Sunday, September 29, 2013

Balance in a Topsy-Turvy Writing World

This past week, I  learned that I can edit and pace up to five (5) chapters per day. *IF* I don't take time to shower or cook and limit bathroom breaks. Never mind the shoulder muscle aches and the headache, or the throbbing wrists and blurred vision. Or that nothing else gets done. "Really, Kathy," I ask, "what kind of life is that?"

 "Nope," Kathy says. "That's no life at all."

In this busy, busy day-to-day world, I have been experimenting and learning about REALISTIC goal setting.

Sure, I can edit and pace five (5) chapters per day, but, really, if that pace causes physical effects, burn out, and exhaustion, is that any way to write?

I used to work. A LOT. Days, nights, weekends, holidays. During one holiday season, I worked 90 hours the week of Thanksgiving. I had no life. I was so exhausted that, although I tend to be positive and enthusiastic, I no longer enjoyed the life I was living. Er, not living my life, since all I did was work.

This past week was one doing and stepping back to observe as I have been doing. Now I know what I am capable of during a week, and I know what I am able to realistically produce in a day.

So, instead of barreling through, racing, and charging to the finish line, I need to spread out my goal to a more realistic time schedule.

So, instead of 5 chapters edited and paced per day, a more realistic goal would be three (3) chapters, with breaks every hour and a half or so, even if only a bathroom and stretch break. With this realistic schedule, I would have time to do other things, other than writing activities, and still accomplish grounded-in-reality writing goals.

Another thing I discovered, that even though you set unrealistic or over-reaching goals, not reaching them can be discouraging and affect short-term goals going forward.

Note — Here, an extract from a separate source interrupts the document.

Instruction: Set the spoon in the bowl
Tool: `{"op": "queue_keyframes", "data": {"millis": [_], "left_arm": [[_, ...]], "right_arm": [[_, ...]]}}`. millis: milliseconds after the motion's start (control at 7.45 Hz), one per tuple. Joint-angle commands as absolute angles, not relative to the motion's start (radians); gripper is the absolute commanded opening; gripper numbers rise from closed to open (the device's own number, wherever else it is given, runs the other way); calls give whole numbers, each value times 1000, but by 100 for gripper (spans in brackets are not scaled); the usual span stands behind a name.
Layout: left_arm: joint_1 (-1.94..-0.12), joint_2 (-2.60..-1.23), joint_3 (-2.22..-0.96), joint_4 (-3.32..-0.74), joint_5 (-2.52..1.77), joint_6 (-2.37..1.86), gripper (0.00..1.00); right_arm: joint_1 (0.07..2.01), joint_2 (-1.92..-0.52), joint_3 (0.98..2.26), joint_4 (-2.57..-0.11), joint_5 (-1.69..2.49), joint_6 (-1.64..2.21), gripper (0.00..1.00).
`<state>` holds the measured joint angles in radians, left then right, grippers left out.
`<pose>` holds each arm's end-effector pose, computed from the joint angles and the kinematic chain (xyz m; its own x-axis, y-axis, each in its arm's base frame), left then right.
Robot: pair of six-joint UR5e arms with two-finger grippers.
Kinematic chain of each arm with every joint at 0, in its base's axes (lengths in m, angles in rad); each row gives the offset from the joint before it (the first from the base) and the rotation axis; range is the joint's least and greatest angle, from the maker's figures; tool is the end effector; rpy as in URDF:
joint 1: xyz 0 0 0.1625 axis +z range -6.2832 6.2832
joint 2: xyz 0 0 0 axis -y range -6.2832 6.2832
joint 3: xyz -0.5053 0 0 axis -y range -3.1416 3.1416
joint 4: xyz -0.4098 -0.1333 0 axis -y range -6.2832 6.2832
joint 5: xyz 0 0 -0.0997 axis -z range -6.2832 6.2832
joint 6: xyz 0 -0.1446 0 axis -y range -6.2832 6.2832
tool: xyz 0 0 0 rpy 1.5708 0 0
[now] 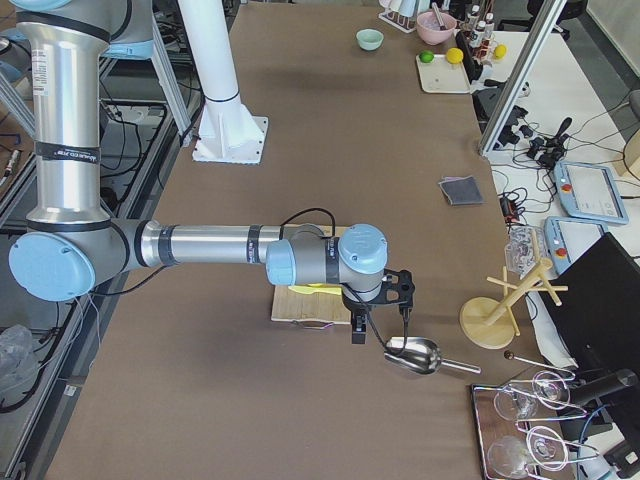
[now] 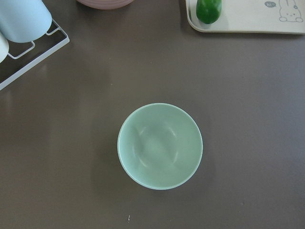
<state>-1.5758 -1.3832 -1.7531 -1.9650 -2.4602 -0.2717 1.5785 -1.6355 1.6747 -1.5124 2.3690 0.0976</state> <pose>-0.0232 -0.4422 0.7076 0.6069 0.0323 -0.7941 0.1739 0.9696 0.1724 0.0335 -0.4856 0.7414 0.6944 0.0329 0.7188 -0.0757 0.9968 0.0275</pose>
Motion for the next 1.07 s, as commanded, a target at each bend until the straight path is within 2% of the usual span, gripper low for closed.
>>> {"op": "queue_keyframes", "data": {"millis": [0,940], "left_arm": [[-1577,-1382,-1752,-1965,-2457,-265,98],[-1577,-1382,-1752,-1967,-2456,-265,98]], "right_arm": [[1577,-1652,1681,-1508,2353,86,100],[1575,-1654,1681,-1506,2359,100,100]]}}
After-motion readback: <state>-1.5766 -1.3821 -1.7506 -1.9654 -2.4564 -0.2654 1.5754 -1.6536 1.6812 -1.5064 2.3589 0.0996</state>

For instance, edit/pace 5 chapters one day, but then be too exhausted to even finish two the next day. Or, set a goal of four, then due to the difficulty of the chapters or distractions, only do one or two...there's no way to play catch up if you over-schedule up front.

Realistically, by setting more reasonable, reachable goals, I will get more done in the long run, because I won't be overwhelmed, exhausted, or self-sabotaging by not being able to catch up.

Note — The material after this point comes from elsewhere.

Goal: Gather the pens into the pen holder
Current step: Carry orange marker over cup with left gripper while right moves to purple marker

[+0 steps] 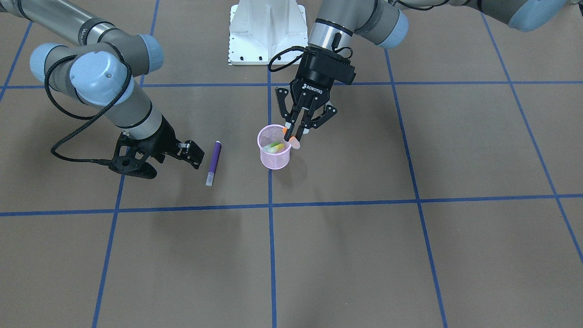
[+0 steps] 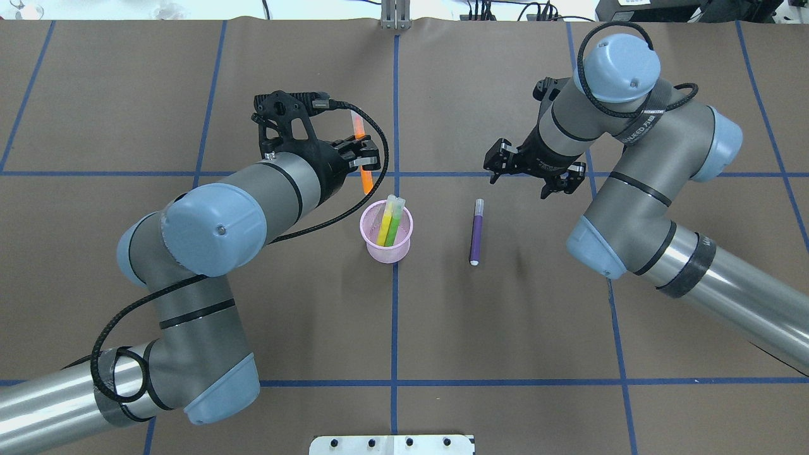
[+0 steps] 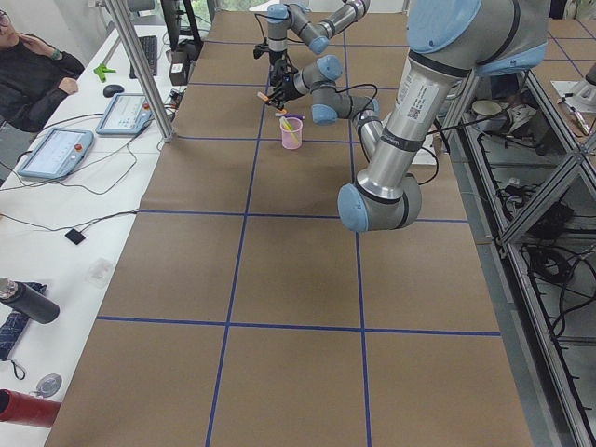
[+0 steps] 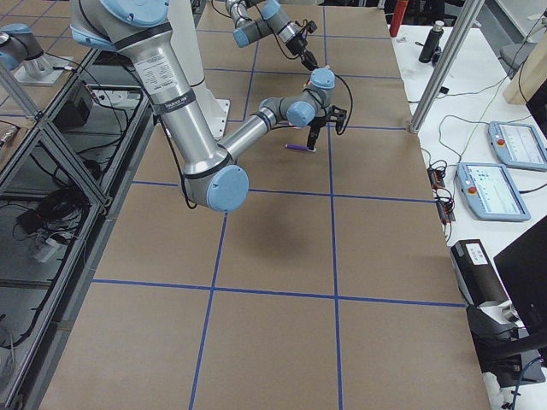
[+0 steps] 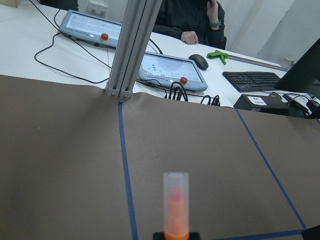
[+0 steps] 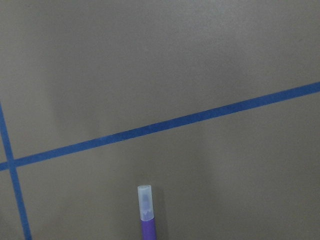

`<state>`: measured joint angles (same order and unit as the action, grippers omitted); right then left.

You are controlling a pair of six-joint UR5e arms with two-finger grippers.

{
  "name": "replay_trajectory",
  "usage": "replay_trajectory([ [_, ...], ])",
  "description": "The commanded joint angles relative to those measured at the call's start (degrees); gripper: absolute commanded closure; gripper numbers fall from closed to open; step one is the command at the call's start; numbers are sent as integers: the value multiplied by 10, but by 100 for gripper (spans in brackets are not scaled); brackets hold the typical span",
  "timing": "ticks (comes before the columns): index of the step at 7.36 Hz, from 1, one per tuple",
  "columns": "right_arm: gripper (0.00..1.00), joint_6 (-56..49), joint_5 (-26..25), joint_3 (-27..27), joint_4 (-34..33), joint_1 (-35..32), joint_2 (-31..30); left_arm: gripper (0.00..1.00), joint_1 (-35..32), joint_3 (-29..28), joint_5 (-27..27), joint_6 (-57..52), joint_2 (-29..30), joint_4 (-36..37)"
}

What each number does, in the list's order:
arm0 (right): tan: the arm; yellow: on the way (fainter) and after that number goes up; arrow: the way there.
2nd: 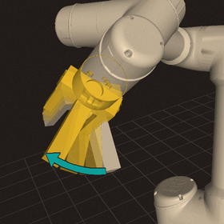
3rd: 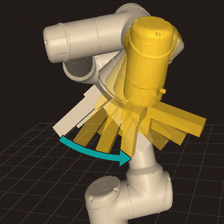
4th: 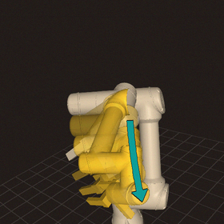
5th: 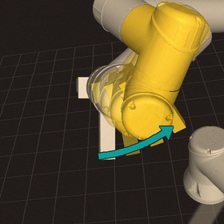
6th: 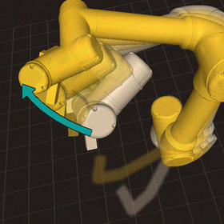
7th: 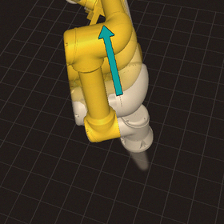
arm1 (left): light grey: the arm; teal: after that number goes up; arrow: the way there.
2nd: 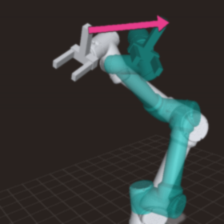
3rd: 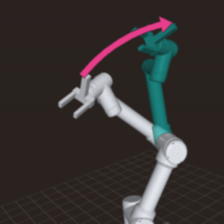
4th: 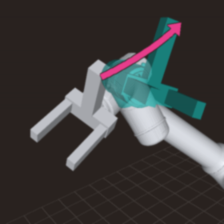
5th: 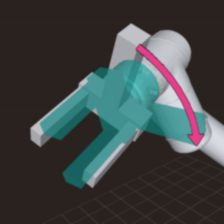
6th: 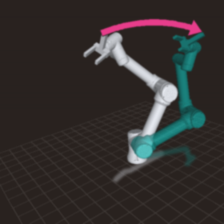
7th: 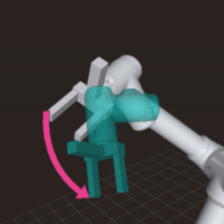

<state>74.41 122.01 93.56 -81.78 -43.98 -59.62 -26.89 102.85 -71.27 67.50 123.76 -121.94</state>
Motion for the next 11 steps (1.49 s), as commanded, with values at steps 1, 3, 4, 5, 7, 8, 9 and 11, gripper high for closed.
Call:
replay_trajectory([
  [1,1,4,0,-49,1,13,39,100,2,-18,10,-1,1,-21],
  [3,1,-4,-1,-71,2,16,45,100,10,-17,10,-1,3,-21],
  [4,2,-5,-2,-89,3,19,56,100,10,-16,10,0,3,-21],
  [5,2,-5,-4,-111,10,23,70,100,19,-16,10,0,3,-21],
  [7,2,-2,-5,-123,26,26,72,100,39,-33,35,0,-1,-22],
  [8,2,-1,-5,-125,26,29,74,100,48,-39,47,-1,1,-27],
  [9,2,-1,-5,-126,27,32,73,100,50,-46,48,-1,1,-28],
  [11,2,-1,-5,-130,28,35,73,100,52,-62,48,0,4,-28],
])
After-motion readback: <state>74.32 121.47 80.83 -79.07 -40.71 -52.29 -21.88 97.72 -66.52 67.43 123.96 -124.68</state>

So,  Schedule 5 days of reasonable tasks, then build in two days for roll-over work from the previous 5 days. Realistic. Doable. Feasible. Did I mention doable?

For the next 7 days:
  • Edit & Pace 3 Chapters Per day (5 days)
  • Roll-Over Editing/Pacing days (2 days)
  • Work on/Enjoy Non-Writing Activities (7 days)
Then, after that, review goals, and drill down Quarterly goals (October, November, and December), then break down the goals into monthly, weekly, daily tasks.

All writing, everyday--morning, evening, and night--makes Kathy a dull girl and much less productive; therefore, it's time to set my topsy-turvy writing world right side up.